Variant calling using Sniffles

Despite its error rate recently released tools such as Sniffles have shown the ability to call structural variants using noisy long-read data.

Here, we will use minimap2 and Sniffles to call variants on the provided data and visualise it using the Integrative Genome Browser (IGV).

First, change into the variant_calling_practical directory. Concatenate all fastq files from the ~/course_data/precompiled/guppy_output/ into one fastq file and use minimap2 to map them to the reference.

cd  ~/course_data/practicals/variant_calling_practical

cat ~/course_data/precompiled/guppy_out/*.fastq > ./all_guppy.fastq

minimap2 --MD -a  ~/course_data/prcompiled/chr17  \
~/course_data/practicals/basecalling_practical/all_guppy.fastq > mapped.sam

The additional minimap2 options in the above command will write the output in SAM in stead of PAF format (option –a) and also include the MD-tag in the annotation needed by sniffles (–MD).

Before we can use the mapped file we have to do real bioinformatics: file conversion!

Use the tool samtools to

1. Convert the sam file to bam (a binary sam format) using samtools’ view command
2. Sort the bam file (needed for fast access) using samtools sort command
3. Create an index of the bam file (needed by IGV) using samtools index command

# Convert to bam file
samtools view –bS mapped.sam > mapped.bam

# Sort the bam file
samtools sort –o mapped.sorted.bam mapped.bam

# create an index file
samtools index mapped.sorted.bam

Run sniffles on the sorted bam file to write a out a Variant Call Format (vcf) file.

sniffles -m mapped.sorted.bam -v  variants.vcf

To visualise the sniffles results we will use IGV:

1. Type igv on the command line to open IGV
2. Click the Genomes -> Load Genome menu and open the chr17.fasta in the precompiled folder

1. Use the File -> Load from File menu to load variants.vcf and the mapped.sorted.bam files you just created

Your screen should now look something like this

The Variant track shows the suggested variants. Transparent variants fall below Sniffle's quality or abundance threshold. The colours indicate the frequency of the shown variant.
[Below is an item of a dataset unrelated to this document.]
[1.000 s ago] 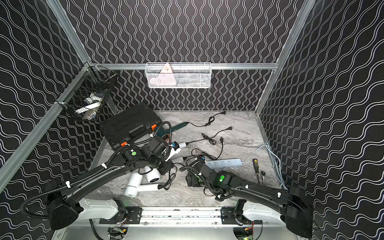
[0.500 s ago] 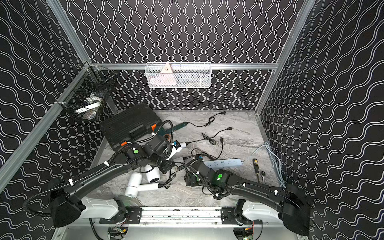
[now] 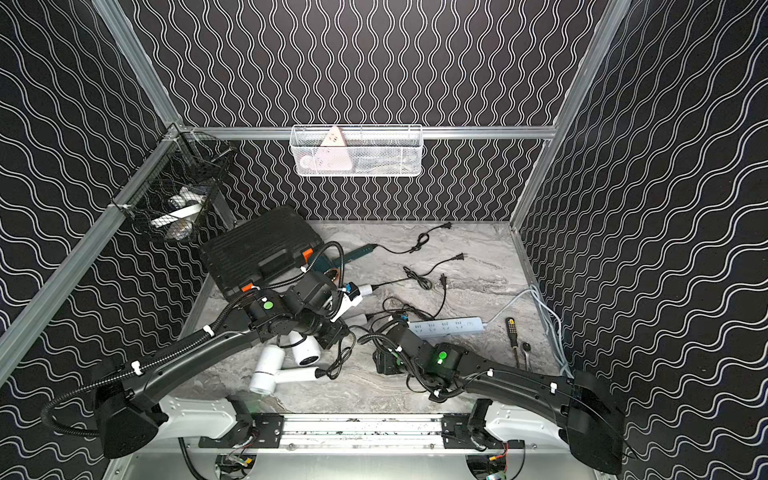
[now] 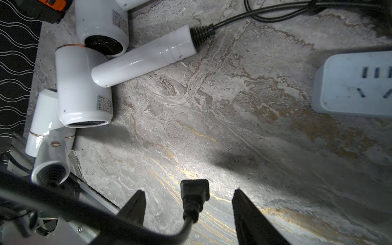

Get familiar with IGV. Things to try are

• Zoom in until you see the reads mapped to the reference, Right-click on the bam-track and select “Collapse” and “link supplementary alignments”
• Hover over a variant to see a description of the variant

1. What type are the majority of the variants?
2. Is there anything weird going on with the coverage at variant positions? What could be the explanation?